Пучками карлики укладывали на телегу «пшеницу». Только не золотую, а зеленую – в толстом слое какой-то тошнотворной жижи.
Не сговариваясь, мы обошли телегу по максимальной дуге. И остановились перед самой широкой проплешиной в поле из тех, что успели здесь увидеть. Я понял, что попал на «рынок». Минуту я с этим сумасшедшим чувством боролся, потом стало ясно, что это бесполезно.
Укутанных в ткань малышей было много – не меньше пяти десятков. И каждый чем-то сосредоточенно занимался. Около трети собирали урожай. Колоски откапывали, увязывали в пучки, полоскали в черных бочонках, судя по всему, с зеленой жижей, и складывали на телеги.
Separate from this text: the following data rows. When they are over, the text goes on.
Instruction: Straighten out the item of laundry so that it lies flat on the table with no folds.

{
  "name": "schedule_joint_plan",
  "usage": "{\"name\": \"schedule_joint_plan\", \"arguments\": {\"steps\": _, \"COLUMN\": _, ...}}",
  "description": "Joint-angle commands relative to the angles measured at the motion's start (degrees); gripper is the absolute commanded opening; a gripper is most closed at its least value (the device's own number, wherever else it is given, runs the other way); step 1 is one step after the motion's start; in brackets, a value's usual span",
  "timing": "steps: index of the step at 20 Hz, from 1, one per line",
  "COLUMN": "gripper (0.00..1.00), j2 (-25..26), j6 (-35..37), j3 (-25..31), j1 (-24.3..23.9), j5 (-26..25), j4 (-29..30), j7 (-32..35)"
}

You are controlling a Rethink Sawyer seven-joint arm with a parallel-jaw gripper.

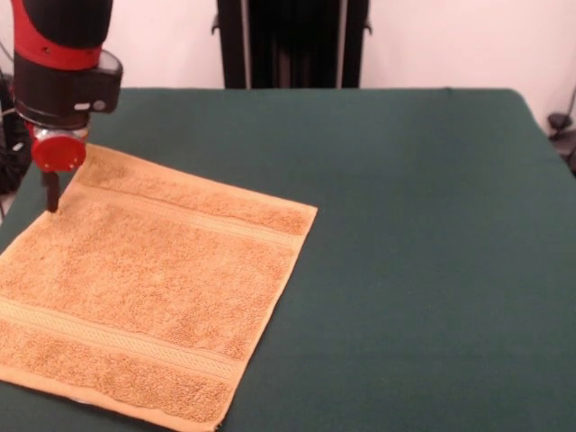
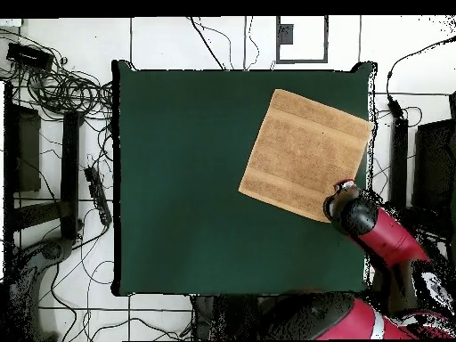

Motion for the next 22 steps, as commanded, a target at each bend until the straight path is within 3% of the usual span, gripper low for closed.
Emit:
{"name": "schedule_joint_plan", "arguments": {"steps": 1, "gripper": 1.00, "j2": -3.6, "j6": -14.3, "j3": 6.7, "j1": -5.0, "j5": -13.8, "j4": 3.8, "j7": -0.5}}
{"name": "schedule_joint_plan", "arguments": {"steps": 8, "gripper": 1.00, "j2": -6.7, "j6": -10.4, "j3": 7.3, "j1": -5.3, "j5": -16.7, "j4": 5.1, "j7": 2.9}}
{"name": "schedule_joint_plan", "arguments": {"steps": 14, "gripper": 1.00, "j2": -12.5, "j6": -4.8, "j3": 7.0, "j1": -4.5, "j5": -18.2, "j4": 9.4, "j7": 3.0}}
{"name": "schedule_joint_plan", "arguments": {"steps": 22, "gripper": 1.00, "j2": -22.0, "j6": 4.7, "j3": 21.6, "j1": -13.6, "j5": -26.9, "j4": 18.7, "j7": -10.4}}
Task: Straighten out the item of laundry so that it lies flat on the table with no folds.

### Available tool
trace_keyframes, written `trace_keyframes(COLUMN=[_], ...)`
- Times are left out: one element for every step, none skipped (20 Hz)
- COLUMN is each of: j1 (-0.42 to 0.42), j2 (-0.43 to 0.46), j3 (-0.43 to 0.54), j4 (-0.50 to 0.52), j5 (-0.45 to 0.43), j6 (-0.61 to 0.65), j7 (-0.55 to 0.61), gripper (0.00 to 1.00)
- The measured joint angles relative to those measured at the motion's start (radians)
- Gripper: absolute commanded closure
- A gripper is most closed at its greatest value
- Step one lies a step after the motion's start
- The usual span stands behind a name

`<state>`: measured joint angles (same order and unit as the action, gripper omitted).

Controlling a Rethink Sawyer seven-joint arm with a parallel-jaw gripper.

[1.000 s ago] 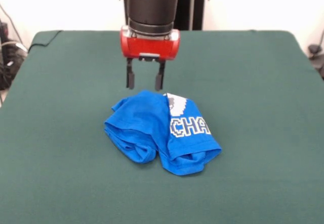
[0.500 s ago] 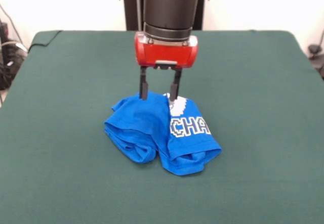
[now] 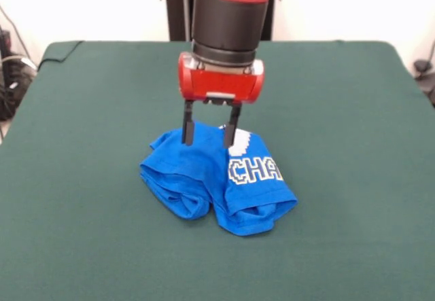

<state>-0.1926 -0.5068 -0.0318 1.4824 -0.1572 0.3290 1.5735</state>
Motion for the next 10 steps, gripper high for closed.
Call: trace_keyframes(j1=[0.0,0.0,0.0,0.0,0.001,0.002,0.006,0.01,0.014,0.022], j2=[0.02,0.027,0.044,0.05,0.059,0.068,0.081,0.091,0.098,0.116], j3=[-0.004,-0.005,-0.007,-0.007,-0.009,-0.012,-0.018,-0.024,-0.029,-0.034], j4=[-0.01,-0.012,-0.017,-0.018,-0.019,-0.019,-0.02,-0.019,-0.019,-0.019], j5=[0.005,0.007,0.009,0.009,0.01,0.011,0.012,0.012,0.013,0.019], j6=[0.0,0.0,0.0,0.0,0.0,0.0,0.0,0.0,0.0,0.0], j7=[0.0,0.0,0.0,0.0,0.0,0.0,0.0,0.0,0.0,0.0], gripper=[0.0,0.0,0.0,0.0,0.0,0.0,0.0,0.0,0.0,0.0])
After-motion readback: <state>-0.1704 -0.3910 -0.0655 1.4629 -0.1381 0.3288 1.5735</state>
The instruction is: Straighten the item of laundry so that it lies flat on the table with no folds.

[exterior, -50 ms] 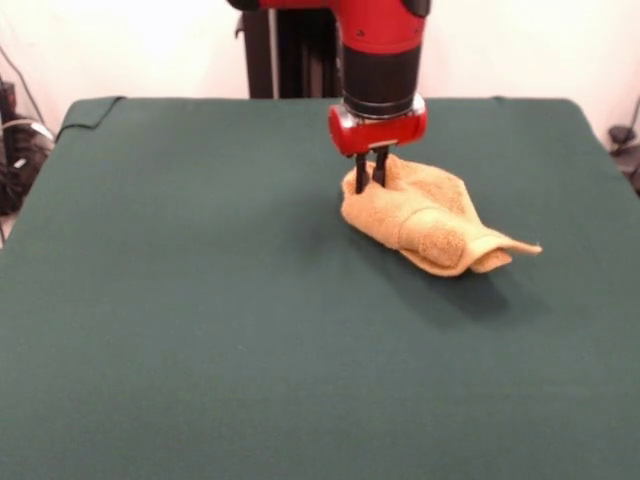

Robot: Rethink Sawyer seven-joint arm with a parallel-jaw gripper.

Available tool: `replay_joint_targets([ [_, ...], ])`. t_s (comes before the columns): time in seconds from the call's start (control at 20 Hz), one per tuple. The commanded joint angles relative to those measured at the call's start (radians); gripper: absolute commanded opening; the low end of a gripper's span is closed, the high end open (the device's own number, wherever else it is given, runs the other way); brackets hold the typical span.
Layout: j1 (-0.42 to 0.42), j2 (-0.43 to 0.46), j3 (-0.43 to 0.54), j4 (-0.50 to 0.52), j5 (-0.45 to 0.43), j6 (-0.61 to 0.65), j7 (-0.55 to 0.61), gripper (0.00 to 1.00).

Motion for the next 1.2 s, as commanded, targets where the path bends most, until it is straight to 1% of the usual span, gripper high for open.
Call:
replay_joint_targets([
  [0.05,0.017,0.068,0.105,0.067,0.034,-0.052,0.144,0.00],
  [0.5,0.012,0.081,0.118,0.046,0.031,-0.047,0.125,0.00],
  [0.65,0.018,0.056,0.115,0.050,0.032,-0.035,0.125,0.00],
  [0.75,0.033,-0.004,0.101,0.068,0.038,0.002,0.128,0.00],
  [0.8,0.041,-0.047,0.096,0.081,0.038,0.018,0.126,0.00],
  [1.0,0.062,-0.144,0.086,0.103,0.052,0.089,0.114,0.00],
  [1.1,0.065,-0.159,0.086,0.107,0.057,0.103,0.112,0.00],
  [1.2,0.086,-0.222,0.071,0.121,0.076,0.162,0.112,0.00],
])
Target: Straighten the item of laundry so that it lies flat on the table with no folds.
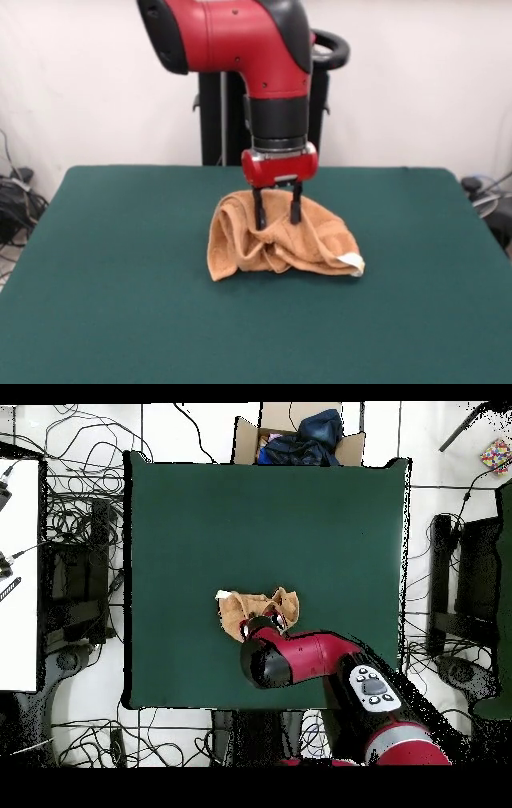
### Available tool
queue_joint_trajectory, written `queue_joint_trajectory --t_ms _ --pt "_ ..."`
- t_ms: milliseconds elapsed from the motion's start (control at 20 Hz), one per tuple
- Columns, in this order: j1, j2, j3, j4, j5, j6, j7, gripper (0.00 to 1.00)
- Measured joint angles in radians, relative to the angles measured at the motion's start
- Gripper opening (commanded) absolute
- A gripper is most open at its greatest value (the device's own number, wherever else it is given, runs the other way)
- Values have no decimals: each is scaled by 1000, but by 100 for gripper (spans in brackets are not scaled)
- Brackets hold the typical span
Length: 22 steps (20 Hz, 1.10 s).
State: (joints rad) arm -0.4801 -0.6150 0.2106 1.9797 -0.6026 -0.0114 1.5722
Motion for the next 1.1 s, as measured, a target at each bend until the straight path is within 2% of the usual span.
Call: queue_joint_trajectory --t_ms 500,1100 --pt "-22 25 65 7 7 0 0 100" --pt "-18 26 66 9 36 32 0 100"
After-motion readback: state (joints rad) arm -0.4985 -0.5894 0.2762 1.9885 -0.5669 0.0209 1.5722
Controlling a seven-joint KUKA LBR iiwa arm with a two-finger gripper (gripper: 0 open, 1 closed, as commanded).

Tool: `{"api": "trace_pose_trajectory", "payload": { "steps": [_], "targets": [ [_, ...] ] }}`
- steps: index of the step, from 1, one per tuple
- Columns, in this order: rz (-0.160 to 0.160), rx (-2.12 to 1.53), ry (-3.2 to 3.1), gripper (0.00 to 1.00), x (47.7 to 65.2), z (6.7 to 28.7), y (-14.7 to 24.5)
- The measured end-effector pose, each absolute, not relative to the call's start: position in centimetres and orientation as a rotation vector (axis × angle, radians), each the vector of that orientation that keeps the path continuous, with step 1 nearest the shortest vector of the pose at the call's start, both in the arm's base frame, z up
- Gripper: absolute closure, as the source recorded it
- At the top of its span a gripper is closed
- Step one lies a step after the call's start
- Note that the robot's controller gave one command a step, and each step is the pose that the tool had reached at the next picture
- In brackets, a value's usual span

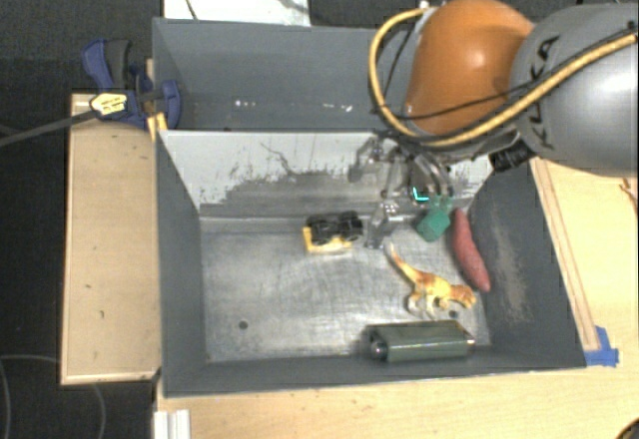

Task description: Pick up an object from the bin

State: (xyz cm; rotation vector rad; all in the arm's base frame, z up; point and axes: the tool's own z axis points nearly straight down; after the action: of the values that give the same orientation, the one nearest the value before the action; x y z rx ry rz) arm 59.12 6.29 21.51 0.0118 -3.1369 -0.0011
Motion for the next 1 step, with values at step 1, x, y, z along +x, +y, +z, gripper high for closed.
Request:
{"api": "trace_pose_trajectory", "payload": {
  "steps": [1],
  "targets": [
    [-0.002, 0.01, -3.146, 0.0, 59.27, 22.01, 6.25]
  ]
}}
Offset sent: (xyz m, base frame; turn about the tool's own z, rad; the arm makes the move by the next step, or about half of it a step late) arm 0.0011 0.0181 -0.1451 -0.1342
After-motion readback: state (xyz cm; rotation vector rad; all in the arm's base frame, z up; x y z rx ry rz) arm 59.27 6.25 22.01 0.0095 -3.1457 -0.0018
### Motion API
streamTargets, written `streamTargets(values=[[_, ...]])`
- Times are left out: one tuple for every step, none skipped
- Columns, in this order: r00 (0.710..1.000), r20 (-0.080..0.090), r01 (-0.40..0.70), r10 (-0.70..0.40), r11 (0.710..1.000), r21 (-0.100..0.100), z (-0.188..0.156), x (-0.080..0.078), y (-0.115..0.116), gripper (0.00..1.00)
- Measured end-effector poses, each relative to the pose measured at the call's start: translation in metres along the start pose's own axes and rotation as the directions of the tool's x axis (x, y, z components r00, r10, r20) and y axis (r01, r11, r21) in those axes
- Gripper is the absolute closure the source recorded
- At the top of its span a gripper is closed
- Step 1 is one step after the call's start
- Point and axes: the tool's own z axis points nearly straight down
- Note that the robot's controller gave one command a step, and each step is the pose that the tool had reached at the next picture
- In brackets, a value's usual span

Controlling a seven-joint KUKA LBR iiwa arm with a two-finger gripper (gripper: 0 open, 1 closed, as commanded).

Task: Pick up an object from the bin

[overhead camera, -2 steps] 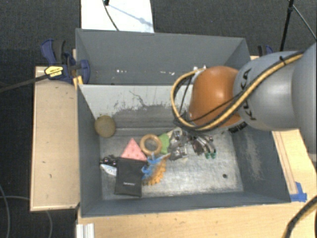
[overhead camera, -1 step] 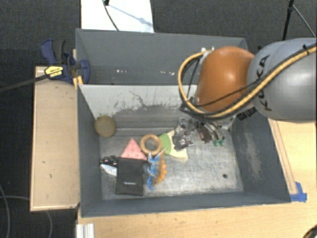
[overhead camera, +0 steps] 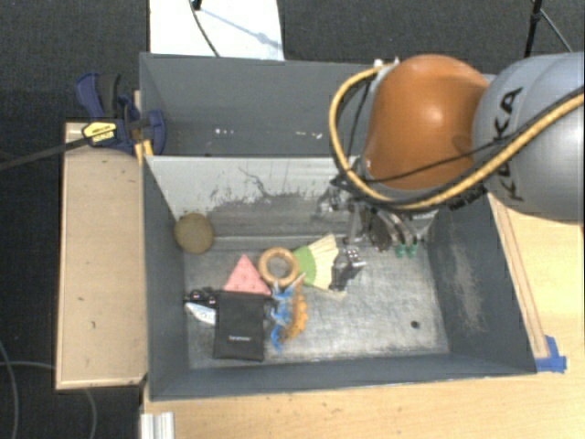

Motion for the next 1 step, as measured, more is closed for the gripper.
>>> streamTargets(values=[[1.0, 0.0, 0.0, 0.0, 1.0, 0.0, 0.0001, 0.0, -0.0001, 0.0]])
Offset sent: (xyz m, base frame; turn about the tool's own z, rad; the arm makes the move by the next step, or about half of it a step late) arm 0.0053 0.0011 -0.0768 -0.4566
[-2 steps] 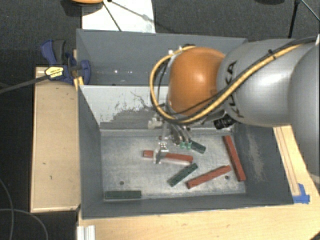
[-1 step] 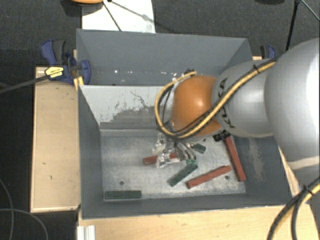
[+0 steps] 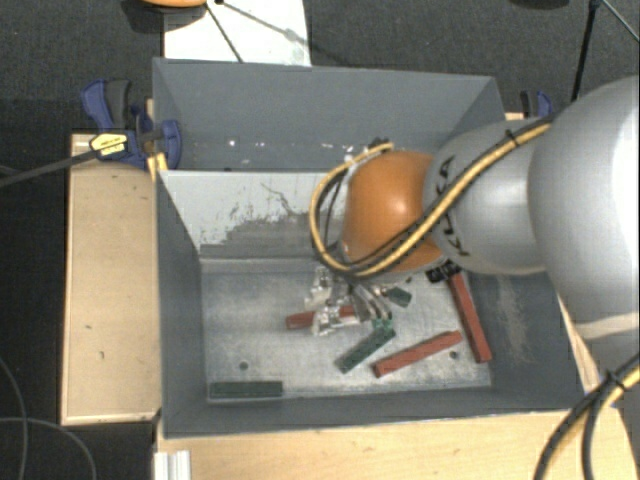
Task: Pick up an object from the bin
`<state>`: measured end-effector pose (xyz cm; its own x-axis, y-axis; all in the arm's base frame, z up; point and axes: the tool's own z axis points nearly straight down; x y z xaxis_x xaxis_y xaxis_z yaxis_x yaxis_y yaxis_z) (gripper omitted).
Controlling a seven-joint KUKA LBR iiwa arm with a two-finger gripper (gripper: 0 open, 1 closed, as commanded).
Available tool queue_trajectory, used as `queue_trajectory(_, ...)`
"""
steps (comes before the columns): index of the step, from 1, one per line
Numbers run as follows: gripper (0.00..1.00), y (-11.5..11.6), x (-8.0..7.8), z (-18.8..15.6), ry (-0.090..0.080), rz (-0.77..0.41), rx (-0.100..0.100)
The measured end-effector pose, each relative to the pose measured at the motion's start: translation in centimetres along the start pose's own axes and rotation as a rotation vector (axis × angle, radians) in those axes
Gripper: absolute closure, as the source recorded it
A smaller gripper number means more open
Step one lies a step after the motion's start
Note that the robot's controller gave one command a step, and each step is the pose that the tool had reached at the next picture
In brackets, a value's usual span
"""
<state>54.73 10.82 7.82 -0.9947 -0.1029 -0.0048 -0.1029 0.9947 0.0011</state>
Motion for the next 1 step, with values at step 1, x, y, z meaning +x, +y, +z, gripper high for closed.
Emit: queue_trajectory(1,1.0,-1.16,-1.86,-15.1,0.002,0.018,0.001)
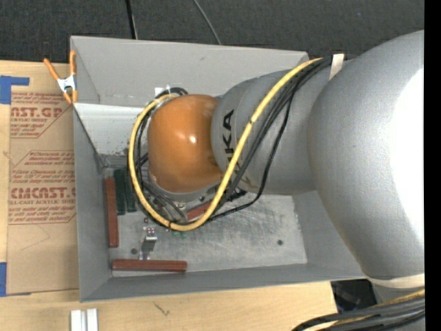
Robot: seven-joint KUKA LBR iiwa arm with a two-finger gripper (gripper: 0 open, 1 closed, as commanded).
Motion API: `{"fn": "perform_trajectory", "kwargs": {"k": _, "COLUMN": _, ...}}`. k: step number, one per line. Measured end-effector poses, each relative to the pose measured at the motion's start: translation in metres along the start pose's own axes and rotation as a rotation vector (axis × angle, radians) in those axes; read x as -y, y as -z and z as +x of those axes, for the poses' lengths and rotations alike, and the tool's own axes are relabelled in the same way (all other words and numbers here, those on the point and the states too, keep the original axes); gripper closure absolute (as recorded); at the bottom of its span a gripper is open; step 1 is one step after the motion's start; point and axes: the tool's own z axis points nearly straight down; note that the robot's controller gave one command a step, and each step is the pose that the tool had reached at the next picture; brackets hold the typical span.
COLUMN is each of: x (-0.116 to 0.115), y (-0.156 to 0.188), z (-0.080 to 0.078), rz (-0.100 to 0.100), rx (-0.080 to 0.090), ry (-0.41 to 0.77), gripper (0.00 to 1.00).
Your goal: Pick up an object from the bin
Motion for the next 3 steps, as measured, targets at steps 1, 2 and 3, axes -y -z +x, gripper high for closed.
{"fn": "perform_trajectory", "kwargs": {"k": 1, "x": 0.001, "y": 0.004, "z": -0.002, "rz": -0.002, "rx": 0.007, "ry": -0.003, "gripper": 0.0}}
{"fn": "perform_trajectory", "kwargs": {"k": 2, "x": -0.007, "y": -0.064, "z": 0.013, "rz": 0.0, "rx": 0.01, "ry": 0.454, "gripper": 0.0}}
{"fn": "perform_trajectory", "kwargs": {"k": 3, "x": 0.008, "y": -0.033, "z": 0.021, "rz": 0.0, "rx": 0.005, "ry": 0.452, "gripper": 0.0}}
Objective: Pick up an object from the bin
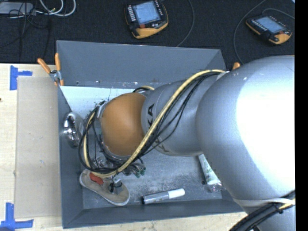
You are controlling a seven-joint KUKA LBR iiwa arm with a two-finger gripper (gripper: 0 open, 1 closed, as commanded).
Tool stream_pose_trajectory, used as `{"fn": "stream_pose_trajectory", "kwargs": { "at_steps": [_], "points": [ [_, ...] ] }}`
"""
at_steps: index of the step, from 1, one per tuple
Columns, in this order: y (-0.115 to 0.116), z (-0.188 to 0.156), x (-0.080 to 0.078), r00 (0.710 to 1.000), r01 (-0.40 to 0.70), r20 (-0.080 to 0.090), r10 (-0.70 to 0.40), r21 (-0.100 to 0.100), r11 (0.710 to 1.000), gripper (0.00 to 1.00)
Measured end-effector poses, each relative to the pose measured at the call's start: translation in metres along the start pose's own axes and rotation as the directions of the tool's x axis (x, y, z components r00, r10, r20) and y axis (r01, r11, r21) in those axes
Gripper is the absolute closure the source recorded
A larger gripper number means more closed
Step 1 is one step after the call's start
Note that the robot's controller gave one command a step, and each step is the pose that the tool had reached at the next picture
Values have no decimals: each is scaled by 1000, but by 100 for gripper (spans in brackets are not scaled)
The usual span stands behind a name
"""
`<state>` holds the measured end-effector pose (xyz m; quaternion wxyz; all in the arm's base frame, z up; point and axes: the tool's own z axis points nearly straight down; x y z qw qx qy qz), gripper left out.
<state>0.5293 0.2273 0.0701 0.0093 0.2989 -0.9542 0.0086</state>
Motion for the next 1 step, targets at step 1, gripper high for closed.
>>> {"fn": "stream_pose_trajectory", "kwargs": {
  "at_steps": [1],
  "points": [
    [-1, -1, -2, 993, 117, -3, -117, 0, 993, 100]
  ]
}}
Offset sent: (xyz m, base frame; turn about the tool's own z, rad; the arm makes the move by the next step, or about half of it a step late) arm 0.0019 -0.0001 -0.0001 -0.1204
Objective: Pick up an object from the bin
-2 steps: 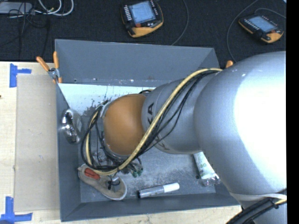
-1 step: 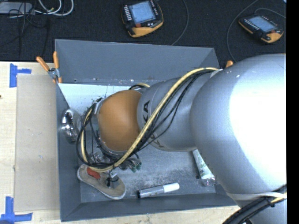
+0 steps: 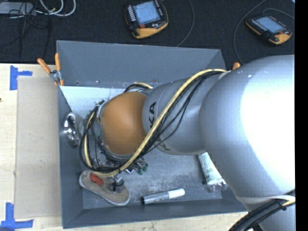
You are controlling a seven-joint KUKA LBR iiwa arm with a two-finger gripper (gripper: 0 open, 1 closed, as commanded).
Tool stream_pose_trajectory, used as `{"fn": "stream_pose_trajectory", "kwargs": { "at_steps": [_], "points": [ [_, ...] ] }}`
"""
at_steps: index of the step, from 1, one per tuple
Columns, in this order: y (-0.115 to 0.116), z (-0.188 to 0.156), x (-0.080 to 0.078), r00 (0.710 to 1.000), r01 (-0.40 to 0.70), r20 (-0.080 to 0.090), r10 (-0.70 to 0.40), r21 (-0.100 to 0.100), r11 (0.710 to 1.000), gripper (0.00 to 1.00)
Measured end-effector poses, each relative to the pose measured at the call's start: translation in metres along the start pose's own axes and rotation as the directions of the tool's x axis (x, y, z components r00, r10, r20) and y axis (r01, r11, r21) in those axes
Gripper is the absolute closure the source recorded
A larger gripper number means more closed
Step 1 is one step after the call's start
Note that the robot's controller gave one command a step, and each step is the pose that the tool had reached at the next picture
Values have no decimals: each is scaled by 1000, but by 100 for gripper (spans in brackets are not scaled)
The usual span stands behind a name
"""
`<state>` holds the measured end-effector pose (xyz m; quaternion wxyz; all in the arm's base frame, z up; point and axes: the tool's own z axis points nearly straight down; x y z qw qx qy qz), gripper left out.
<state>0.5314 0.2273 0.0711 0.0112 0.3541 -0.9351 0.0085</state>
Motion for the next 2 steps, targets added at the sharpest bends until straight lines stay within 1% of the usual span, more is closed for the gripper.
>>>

Еще треть карликов меняла и ремонтировала жуков. Именно эти трудяги казались попавшими на Черную Землю с какого-нибудь Туалонского базара. Вместе с товаром: многочисленными черными бочонками и прилавками – теми же телегами. Ощущение городской площади было бы полным, если б не звуки. Карлики и «собако-лошади» молчали, все остальное густо шуршало.
– Они в них ковыряются, – пожаловалась Кесса.
На ближайшей к нам тележке пара карликов меняла отмершие «детали» на шевелящиеся. Стол был заставлен бочонками: с дергающимися лапками черными кусками кузнечиков, с машущими крыльями половинками стрекоз, со стеклянными шарами, с черным песком, с крупными глазами, явно бывшими прежде чьими-то конкретно. С десяток мертвых «комаров» лежали в центре стола. Из инструментов: кинжал, пара штырей, кривые иголки, моток серых ниток.
Взяв жука в руку, тонким кинжалом карлик уверенно разделывал его. Как-то определив «поломку», испорченную часть он отправлял в отдельный бочонок. Затем кинжалом и с помощью запасных деталей собирал жука заново. После бросал его урну с черным песком. Когда «ломался» глаз, карлик брал новую стрекозу, срезал ей голову – обычную, как у термилионских насекомых, – и ужу другую прилеплял к сочащемуся слизью отверстию и наскоро пришивал. Ткнув острием в стальной стрекозий живот и разрезав кузнечику спину, мастер соединял их. Матово-черный шар меняли так же, но только без ниток. Вскрытое брюхо принимало его с негромким «хлюпом».